ACTION ITEM: For the string "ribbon", count the lines in the records below that contain it. Answer with that number alone.

EXERCISE DATA:

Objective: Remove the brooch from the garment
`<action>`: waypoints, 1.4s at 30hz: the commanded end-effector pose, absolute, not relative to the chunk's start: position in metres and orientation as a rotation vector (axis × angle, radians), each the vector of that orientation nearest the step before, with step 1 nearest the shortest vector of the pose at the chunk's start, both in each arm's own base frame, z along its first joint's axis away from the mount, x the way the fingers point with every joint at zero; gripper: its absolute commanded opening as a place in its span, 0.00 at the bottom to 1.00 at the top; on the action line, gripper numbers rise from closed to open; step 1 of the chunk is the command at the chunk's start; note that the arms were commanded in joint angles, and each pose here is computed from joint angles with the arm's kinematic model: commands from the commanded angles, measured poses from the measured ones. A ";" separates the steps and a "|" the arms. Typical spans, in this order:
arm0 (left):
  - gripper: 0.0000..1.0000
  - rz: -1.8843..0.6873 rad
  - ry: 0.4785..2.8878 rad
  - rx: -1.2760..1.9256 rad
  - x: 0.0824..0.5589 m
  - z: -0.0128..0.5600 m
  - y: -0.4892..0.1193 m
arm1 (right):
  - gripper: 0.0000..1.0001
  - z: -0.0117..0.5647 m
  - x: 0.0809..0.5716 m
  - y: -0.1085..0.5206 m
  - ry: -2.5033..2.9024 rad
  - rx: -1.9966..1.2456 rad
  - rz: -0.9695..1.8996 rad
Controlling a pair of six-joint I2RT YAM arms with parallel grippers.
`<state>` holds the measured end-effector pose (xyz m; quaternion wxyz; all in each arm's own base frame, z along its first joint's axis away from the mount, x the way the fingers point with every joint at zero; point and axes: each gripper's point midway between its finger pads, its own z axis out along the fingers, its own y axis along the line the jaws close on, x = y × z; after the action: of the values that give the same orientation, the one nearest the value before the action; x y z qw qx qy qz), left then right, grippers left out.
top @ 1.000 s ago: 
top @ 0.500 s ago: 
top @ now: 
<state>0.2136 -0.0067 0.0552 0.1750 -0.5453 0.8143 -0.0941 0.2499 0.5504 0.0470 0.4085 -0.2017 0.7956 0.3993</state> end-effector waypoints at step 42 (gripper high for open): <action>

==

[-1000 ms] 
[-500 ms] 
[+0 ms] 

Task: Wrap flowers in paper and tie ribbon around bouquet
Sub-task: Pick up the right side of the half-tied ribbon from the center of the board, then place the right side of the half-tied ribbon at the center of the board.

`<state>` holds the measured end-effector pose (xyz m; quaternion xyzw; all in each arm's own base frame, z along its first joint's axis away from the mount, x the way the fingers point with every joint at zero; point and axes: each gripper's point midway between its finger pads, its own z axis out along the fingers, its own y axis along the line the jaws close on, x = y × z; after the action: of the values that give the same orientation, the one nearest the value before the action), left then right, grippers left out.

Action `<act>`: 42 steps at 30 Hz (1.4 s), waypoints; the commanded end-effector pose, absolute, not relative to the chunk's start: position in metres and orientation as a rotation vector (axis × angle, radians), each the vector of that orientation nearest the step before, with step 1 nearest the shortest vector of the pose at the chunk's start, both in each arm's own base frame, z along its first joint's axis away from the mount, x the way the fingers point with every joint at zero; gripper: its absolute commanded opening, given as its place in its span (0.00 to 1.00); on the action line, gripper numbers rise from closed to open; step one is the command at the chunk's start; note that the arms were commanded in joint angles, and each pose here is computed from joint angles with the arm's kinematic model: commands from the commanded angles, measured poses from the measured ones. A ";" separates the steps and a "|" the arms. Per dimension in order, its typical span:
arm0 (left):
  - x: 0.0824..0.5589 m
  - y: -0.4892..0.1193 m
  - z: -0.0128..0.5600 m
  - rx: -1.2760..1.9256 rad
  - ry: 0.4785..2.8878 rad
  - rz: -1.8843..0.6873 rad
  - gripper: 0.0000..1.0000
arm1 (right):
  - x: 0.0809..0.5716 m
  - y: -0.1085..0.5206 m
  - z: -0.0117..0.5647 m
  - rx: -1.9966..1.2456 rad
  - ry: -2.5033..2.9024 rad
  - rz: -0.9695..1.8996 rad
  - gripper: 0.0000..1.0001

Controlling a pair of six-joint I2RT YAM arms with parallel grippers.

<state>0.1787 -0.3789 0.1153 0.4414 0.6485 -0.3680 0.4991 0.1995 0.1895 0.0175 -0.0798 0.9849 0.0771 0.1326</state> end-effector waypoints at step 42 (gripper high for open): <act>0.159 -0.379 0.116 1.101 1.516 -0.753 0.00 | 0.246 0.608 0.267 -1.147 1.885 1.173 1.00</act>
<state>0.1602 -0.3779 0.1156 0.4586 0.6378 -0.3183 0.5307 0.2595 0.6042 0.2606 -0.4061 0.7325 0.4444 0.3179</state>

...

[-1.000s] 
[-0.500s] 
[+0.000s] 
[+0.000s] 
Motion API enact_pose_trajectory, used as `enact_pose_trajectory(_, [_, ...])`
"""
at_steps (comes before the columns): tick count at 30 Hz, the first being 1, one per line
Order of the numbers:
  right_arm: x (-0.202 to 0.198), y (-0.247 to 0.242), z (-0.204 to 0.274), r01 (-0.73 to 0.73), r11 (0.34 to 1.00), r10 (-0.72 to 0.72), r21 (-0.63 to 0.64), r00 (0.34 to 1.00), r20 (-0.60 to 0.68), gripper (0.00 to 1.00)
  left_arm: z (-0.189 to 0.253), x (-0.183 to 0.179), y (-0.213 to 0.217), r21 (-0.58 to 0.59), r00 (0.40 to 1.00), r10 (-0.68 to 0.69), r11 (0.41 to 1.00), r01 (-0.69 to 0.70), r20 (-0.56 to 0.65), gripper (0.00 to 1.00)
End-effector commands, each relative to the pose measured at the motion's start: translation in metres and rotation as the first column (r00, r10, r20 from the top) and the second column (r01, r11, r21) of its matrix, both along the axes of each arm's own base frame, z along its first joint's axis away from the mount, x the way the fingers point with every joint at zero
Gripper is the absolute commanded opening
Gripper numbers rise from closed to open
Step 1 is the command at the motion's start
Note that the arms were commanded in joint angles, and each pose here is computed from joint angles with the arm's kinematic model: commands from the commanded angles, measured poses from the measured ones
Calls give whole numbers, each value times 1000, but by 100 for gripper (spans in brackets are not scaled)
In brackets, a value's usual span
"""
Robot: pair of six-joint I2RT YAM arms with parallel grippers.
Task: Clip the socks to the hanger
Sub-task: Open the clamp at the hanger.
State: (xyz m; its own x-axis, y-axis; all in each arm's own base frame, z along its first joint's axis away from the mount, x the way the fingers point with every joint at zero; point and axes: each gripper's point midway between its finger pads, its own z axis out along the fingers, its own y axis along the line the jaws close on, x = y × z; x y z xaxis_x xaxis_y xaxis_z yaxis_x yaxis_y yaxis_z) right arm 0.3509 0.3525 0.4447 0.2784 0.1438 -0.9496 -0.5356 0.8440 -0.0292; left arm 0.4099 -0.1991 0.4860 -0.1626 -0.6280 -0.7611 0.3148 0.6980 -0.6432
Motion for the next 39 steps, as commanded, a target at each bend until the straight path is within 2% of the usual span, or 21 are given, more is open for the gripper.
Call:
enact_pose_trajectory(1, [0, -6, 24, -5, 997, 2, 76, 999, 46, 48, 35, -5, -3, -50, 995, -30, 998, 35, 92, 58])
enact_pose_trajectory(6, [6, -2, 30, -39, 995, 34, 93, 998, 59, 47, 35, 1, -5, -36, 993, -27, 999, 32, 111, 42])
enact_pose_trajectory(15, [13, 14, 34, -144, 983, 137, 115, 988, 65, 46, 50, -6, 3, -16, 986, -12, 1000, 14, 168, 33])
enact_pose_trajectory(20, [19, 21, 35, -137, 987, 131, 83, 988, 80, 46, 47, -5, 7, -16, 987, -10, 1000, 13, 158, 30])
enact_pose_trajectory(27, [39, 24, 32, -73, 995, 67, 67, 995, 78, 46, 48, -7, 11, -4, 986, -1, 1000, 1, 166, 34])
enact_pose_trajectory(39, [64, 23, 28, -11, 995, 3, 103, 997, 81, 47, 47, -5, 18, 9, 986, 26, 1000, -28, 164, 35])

SOLUTION TO THE PROBLEM: 2